Material to process
= = = = = = =
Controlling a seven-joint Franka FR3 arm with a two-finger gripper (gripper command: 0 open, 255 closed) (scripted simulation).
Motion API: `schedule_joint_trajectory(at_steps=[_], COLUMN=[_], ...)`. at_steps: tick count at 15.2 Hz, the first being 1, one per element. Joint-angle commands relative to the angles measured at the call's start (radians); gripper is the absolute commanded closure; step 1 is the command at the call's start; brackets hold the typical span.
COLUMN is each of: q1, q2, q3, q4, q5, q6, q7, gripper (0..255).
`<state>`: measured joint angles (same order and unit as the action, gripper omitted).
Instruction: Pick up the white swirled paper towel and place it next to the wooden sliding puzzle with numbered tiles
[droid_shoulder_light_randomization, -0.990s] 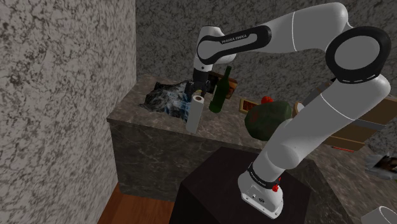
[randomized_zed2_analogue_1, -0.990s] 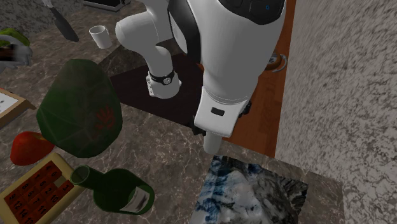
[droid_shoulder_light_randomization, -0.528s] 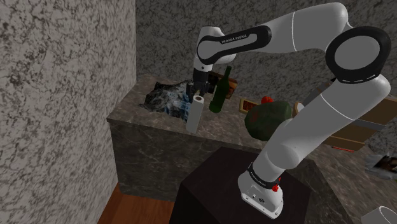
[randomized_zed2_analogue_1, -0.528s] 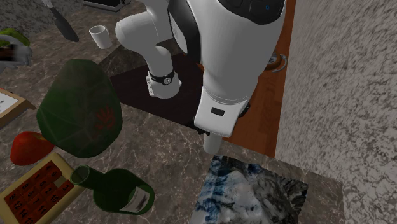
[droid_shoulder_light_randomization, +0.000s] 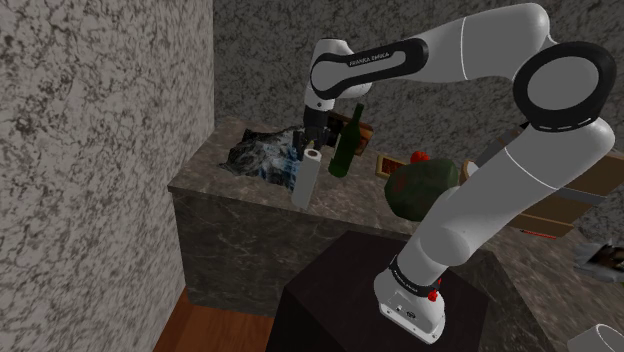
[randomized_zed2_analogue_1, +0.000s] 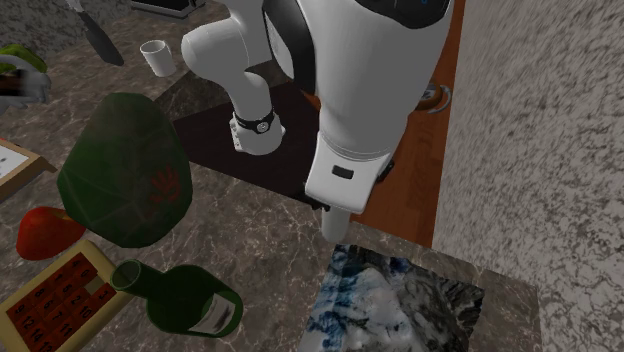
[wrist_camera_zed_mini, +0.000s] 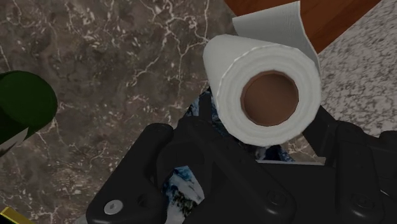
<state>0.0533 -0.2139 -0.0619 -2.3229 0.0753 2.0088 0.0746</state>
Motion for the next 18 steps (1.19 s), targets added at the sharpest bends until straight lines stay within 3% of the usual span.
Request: schedule_joint_trajectory(at_steps=[1, 18], q1=[0.0, -0.001], q2=[-0.01, -0.061], q3=[0.0, 0.001], q4=[0.017, 0.198], q5=[-0.001, -0.009], q6=[-0.026, -0.258], q7=[0.003, 0.022], gripper=[255, 255])
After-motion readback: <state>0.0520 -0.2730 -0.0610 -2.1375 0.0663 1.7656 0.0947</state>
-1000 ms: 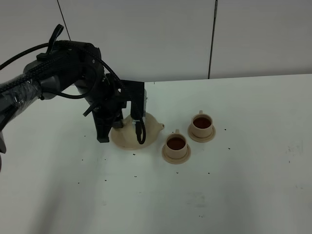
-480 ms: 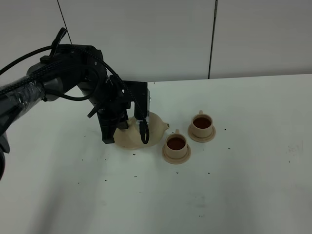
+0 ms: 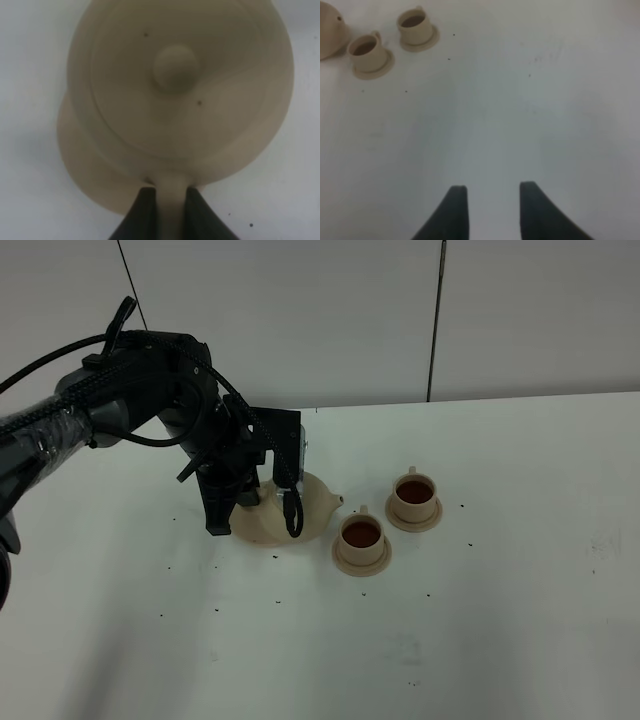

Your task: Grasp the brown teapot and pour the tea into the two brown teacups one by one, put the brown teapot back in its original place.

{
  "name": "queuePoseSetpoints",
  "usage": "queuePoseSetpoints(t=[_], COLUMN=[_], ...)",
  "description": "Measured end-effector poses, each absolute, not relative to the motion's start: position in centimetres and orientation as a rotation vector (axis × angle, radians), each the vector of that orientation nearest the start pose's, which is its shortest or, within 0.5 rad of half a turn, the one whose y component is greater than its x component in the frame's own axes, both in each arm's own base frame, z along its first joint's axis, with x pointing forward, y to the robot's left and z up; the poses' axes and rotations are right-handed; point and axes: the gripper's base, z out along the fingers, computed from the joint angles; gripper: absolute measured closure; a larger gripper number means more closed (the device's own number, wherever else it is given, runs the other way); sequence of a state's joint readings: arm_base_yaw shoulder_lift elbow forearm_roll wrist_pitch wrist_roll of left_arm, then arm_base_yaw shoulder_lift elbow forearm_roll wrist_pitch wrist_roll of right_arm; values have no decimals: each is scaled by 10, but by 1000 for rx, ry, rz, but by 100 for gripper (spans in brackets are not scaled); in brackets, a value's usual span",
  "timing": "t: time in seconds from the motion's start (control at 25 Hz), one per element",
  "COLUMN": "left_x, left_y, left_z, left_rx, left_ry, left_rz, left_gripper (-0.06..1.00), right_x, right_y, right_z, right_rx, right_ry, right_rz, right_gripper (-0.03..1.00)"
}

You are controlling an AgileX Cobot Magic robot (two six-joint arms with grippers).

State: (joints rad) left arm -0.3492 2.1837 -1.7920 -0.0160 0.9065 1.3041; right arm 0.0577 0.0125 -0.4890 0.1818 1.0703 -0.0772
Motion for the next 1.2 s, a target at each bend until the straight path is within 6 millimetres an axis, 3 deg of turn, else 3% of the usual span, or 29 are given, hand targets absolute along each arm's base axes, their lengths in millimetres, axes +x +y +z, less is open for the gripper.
queuePoseSetpoints(t=[0.76, 1.04, 1.2], left_x=[443, 445, 446], left_y=[-158, -136, -128], left_z=[193, 211, 217], left_rx=[-2504, -2338, -2140], left_ry=[-2355, -2549, -2746], left_rz=[-291, -287, -259], left_gripper=[78, 78, 78], right_x=[-4, -4, -4], right_y=[14, 14, 14], right_z=[275, 275, 275], right_rx=[-146, -146, -146], right_ry=[2065, 2065, 2065], right_rz=[207, 207, 207], right_gripper=[72, 72, 72])
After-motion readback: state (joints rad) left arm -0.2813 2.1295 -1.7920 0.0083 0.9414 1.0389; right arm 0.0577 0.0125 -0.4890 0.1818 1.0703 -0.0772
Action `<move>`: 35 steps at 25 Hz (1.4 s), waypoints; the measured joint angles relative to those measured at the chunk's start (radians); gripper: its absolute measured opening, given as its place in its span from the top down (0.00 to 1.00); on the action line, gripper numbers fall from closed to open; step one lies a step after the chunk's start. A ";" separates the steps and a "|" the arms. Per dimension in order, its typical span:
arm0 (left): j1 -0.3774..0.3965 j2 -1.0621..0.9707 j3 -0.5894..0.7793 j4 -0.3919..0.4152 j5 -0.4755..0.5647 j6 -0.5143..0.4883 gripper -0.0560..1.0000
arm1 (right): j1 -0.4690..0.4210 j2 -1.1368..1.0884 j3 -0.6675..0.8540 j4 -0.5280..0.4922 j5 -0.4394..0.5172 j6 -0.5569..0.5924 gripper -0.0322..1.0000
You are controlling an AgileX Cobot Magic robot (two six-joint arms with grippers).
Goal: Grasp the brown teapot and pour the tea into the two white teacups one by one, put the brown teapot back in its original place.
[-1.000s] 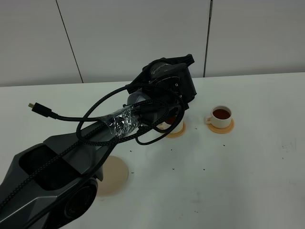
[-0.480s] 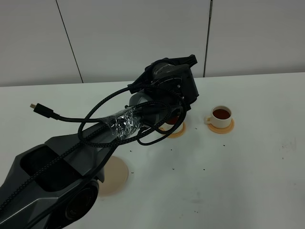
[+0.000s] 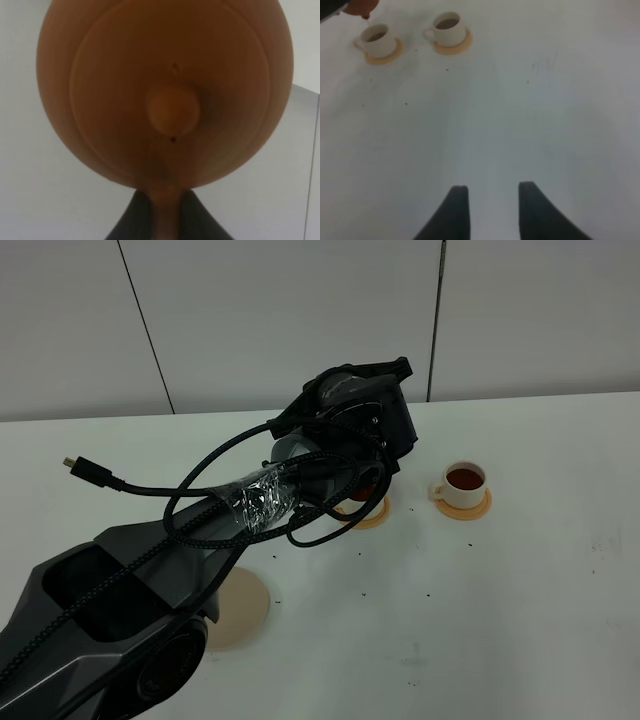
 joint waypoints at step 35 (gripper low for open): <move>-0.022 0.030 0.000 0.067 0.001 0.010 0.78 | 0.000 0.000 0.000 0.000 0.000 0.000 0.74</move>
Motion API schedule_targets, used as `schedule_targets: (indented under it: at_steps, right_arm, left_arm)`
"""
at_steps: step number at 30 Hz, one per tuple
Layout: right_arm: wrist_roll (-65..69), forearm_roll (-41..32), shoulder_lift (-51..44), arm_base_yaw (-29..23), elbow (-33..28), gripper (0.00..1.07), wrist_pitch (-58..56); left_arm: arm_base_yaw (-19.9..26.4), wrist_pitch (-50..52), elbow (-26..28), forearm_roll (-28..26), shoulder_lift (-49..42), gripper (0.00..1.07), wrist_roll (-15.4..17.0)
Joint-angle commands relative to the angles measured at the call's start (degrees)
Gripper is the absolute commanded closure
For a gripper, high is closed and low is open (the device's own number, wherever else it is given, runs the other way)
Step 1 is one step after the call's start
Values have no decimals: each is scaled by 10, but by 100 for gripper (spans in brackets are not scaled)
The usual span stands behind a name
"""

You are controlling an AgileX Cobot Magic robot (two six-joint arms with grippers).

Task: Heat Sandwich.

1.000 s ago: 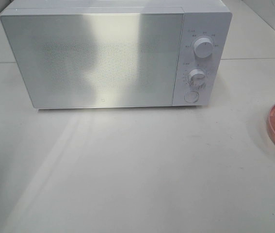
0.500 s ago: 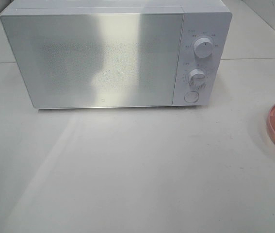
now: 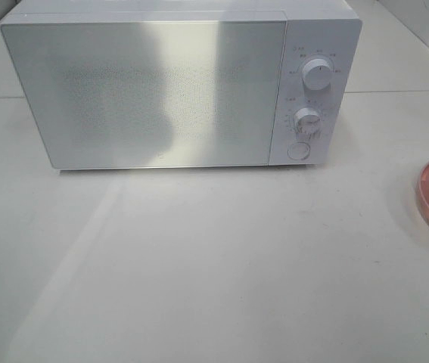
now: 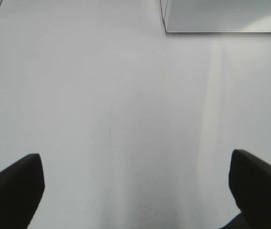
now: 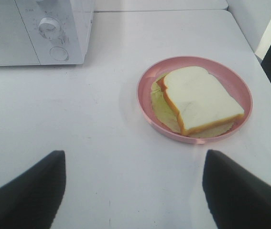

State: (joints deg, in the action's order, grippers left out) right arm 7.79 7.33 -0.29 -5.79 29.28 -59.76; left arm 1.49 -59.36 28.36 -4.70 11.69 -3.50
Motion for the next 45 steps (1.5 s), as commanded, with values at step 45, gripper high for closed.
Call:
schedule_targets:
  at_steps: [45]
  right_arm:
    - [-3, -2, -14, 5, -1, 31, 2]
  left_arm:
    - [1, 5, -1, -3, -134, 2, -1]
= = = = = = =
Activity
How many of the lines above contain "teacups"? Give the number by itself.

The answer
2